Your goal:
What lines of the data include the string "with"? Copy them all.

Data extract:
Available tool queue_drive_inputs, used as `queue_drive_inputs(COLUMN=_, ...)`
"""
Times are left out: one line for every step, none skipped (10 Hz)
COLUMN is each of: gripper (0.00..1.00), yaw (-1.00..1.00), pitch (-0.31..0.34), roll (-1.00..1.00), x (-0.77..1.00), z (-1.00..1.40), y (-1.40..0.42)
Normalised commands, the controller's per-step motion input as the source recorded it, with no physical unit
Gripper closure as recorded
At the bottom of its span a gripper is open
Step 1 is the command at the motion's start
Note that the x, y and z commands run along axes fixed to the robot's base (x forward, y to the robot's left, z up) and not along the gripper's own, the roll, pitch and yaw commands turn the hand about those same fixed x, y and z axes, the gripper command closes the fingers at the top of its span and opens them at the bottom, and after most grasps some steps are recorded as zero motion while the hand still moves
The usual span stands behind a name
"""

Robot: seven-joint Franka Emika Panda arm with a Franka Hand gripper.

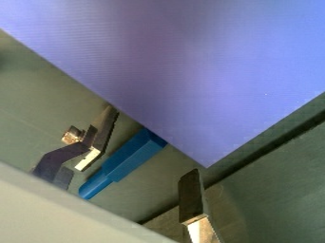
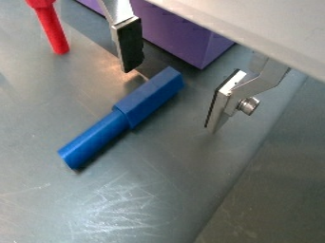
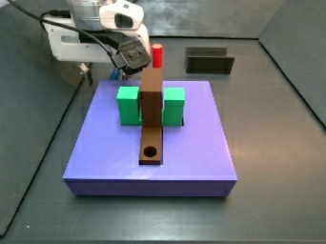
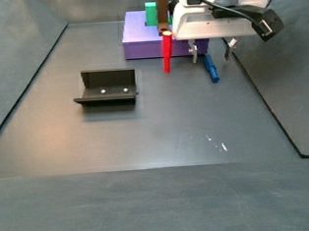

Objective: Pick up the blue object. Move up. Place the blue object on the fixture. Regrasp the blue object. Move to above the board. Insert the blue object.
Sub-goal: Pick up the blue object.

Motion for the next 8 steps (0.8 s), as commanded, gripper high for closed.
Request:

Task response:
Normalised commands, the controller's per-step motion input as the source recorded it, with no physical unit
Robot: seven-joint Franka Emika Panda arm with a Franka Hand gripper.

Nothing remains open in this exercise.